Image is taken from Cloudfare

Introduction

Cross-site scripting(XSS) is an exploit/vulnerability in which an attacker sends an injected script to a victim that gets executed in a legitimate website on the internet. The extent of impact depends on the type of attack & the extent of security present in the codebase of the compromised website. XSS is listed in OWASP Top 10 vulnerabilities. XSS is a very common type of flaw observed in quite a lot of the websites on the internet. A 2019 report by Positive Technologies shows that three quarters of websites are vulnerable to XSS attacks. The aforementioned report goes onto prove the multitude & magnitude of XSS attacks. This also brings us to a hot topic for discussion - Mitigation of XSS Attacks.

Types

XSS is essentially injection of a malicious script & sent to a victim that gets executed in a website, thereby compromising the website’s user(s). XSS attacks are generally classified/categorised into two types:

1) Stored XSS - Stored XSS attacks occur when a malicious script is injected & stored into a storage space of the compromised server, like, database, forums, files, logs, etc. Now when a victim tries to retrieve data from the storage space, the script stored in the storage space is executed, if no security measure is in place & any data related to the website/the victim is compromised.

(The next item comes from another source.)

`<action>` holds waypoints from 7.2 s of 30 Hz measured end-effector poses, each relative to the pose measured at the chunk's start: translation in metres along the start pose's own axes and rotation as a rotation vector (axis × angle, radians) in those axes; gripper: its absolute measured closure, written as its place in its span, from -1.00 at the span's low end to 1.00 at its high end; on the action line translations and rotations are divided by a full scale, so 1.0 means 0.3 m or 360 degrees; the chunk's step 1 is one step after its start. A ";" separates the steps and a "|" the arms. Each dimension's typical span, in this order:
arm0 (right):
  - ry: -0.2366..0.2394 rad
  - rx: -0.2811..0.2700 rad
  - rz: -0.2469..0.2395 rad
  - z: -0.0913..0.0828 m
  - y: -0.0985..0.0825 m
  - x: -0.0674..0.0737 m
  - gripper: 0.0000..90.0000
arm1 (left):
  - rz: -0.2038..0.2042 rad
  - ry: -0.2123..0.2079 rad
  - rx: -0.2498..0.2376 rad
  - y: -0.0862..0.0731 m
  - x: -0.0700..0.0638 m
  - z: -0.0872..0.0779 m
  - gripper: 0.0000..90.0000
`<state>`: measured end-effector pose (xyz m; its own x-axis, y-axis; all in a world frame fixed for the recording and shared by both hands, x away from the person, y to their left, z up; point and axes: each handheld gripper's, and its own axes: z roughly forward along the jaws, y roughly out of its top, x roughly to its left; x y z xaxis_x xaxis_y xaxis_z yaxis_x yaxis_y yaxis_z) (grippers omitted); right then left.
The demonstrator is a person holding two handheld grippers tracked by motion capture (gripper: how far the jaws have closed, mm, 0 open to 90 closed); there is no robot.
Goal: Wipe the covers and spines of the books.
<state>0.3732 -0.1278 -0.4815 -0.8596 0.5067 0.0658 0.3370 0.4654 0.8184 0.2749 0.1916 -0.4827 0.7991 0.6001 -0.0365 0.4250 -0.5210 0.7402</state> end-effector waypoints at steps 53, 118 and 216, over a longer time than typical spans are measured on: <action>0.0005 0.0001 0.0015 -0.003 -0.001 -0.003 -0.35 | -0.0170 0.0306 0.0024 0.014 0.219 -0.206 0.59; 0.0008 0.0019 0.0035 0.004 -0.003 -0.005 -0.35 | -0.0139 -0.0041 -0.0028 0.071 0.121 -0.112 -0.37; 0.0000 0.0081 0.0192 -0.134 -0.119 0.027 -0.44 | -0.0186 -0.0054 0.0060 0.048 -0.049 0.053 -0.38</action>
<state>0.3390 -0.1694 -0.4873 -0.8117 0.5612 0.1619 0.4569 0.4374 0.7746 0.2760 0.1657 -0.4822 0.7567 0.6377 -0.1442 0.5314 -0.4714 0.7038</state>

OWASP WebGoat 7.1 - Cross Site Scripting

Above is an image of the WebGoat 7.1 web application, in which we are expected to execute a stored XSS attack. In this we are to login as Tom & edit his profile to store a script. So, when we edit address & store a script inline like <script>alert("I'm trying XSS");</script>, we actually realise that the script got executed & an alert is shown by the browser with the message “I’m trying XSS”. So what just happened was that we stored the script & on retrieval the script got executed, since there was no security check in place.
2) Reflected XSS - Reflected XSS attacks occur when a malicious script is injected & reflected off the web server, like, a url parameter or in response, etc. Since the response is coming from a “trusted” web server, the browser executes the script without a doubt, thereby compromising the data on the website/of the victim. For example, a url of the form https://example.com/search?user=<script>alert("XSS on the rise");</script>, if reflected off the server without sanitization, then the alert message is just proved to be true. Here, reflected means to respond with the same parameters which is seen usually in searches where the user input is reflected off the server to display results for the query.

OWASP WebGoat 7.1 - Cross Site Scripting

There are several other types of XSS attacks like, Server side XSS, Client Side XSS, DOM based XSS, although each of them are interrelated. For more information regarding different types of XSS attacks, refer to the OWASP REPORT.




Mitigation of XSS

After having gained some insight into different types of XSS attacks, we can successfully enter one of the current hot topics for discussion, “Mitigation of XSS Attacks”. As mentioned earlier nearly 3 quarters of the websites are vulnerable to XSS attacks. So it is extremely important to identify the vulnerabilities in a codebase & mitigate any possible XSS attacks.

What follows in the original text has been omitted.